Nella conferenza stampa conclusiva, il Card. Bagnasco, a domanda, indica i vescovi come i soggetti a cui rivolgersi nel caso di abusi; essi sarebbero sempre disponibili (ma – obiettiamo noi – la loro affidabilità agli occhi delle vittime sembra essere ora ben scarsa). Le conclusioni dell’assemblea ci fanno consapevoli, ancora una volta, della distanza delle strutture ecclesiastiche di vertice dal legittimo sentire dell’opinione pubblica, a partire da quella cattolica. Infatti non c’è nessuna indicazione su qualche iniziativa che affronti il problema in proporzione della sua gravità (per esempio, qualche significativa richiesta di perdono o qualche iniziativa di aiuto e di accoglienza nei confronti delle vittime accertate di abuso). Vengono indirettamente avvallate le manifestazioni del 19 aprile e del 16 maggio a piazza S.Pietro, la cui ispirazione era stata peraltro suggerita dalla stessa CEI: adunate di sapore trionfalista e motivate dalla tesi – che non condividiamo – del “complotto” contro la Chiesa e il Papa, a  cui bisognava rispondere con un gesto di massa e di sicuro impatto mediatico.
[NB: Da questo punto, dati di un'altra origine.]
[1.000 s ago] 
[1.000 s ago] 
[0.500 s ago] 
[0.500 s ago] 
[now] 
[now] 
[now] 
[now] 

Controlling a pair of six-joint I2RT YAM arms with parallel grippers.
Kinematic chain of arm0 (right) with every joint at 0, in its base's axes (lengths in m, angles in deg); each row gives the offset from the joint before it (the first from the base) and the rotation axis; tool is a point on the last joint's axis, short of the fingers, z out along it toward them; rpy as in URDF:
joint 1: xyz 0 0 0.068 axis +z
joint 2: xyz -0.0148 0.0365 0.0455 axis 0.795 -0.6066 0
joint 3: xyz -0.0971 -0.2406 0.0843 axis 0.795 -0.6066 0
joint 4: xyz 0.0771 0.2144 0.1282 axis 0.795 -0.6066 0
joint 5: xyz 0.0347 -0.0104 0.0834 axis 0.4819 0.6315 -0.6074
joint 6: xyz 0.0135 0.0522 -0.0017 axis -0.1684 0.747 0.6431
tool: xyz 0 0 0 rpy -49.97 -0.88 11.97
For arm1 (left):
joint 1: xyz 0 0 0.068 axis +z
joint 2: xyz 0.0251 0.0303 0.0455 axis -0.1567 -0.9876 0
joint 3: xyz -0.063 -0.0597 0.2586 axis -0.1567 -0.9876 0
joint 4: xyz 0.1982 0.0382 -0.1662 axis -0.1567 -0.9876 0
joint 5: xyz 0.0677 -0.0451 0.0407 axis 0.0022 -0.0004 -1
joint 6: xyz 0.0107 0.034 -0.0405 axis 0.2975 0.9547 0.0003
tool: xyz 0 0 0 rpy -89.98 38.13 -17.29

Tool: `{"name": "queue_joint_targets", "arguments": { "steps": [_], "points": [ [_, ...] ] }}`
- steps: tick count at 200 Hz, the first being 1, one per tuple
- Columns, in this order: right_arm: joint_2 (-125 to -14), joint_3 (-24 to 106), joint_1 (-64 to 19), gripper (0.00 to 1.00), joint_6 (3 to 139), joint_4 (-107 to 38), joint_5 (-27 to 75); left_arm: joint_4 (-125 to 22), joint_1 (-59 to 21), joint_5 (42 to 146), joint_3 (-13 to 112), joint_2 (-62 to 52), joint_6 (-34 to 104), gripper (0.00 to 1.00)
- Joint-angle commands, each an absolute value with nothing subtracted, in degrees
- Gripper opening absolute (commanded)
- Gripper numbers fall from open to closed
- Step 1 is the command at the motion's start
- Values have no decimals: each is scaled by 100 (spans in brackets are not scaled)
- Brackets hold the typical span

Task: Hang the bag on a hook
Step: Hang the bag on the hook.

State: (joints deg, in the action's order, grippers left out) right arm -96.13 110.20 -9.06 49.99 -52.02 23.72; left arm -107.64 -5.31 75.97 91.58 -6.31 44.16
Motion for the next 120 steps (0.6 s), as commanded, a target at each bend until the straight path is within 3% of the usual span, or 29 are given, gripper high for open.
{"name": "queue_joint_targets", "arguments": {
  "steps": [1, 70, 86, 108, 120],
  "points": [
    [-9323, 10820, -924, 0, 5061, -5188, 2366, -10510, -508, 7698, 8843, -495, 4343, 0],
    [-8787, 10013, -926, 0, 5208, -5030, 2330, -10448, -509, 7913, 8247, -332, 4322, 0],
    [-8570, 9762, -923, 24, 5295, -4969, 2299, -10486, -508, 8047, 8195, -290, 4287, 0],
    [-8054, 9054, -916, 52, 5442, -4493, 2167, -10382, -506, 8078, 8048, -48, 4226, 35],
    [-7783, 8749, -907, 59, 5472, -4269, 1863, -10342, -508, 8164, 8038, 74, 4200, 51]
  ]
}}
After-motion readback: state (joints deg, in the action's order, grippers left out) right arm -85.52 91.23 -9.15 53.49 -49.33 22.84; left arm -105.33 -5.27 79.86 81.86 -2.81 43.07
Il 31 marzo “Noi Siamo Chiesa” ha diffuso un documento, che è stato inviato ai vescovi. In esso, facendoci portavoce di un’opinione largamente condivisa e dopo un approfondito esame di tutto il problema, il nostro movimento proponeva che in ogni Conferenza episcopale regionale si istituisse un “Collegio per l’ascolto e la trasparenza”, indipendente dalla gerarchia, con il compito “di ricevere le lagnanze e/o le segnalazioni relative a questioni che riguardino casi di abusi sui minori avvenuti in ambito ecclesiastico”. La nostra proposta è rimasta senza alcun seguito: nessun vescovo ha risposto, nessun dibattito, a quanto ci risulta, si è aperto anche su altre ipotesi. Altrove, le cose vanno diversamente: nella chiesa di S. Stefano, cattedrale di Vienna, lo scorso 31 marzo il Card. Christoph Schönborn ha presieduto una liturgia penitenziale per chiedere perdono delle colpe della Chiesa nei confronti delle vittime degli abusi; insieme e a lato, vi erano gli esponenti di “Wir Sind Kirche” (sezione austriaca del Movimento Internazionale Noi Siamo Chiesa-We Are Church), come portavoci della “base” della Chiesa cattolica.

La nostra amarezza per questa pesante estraneità dei nostri Pastori ai loro doveri è intrecciata con la consapevolezza che il futuro costringerà la CEI a riesaminare in radice la situazione. Speriamo che, sull’esempio del vescovo di Bolzano-Bressanone Karl Golse
r, qualcuno dei 237 vescovi presenti all’assemblea prenda qualche iniziativa di buon senso che rompa l’attuale imbarazzato silenzio delle nostre diocesi.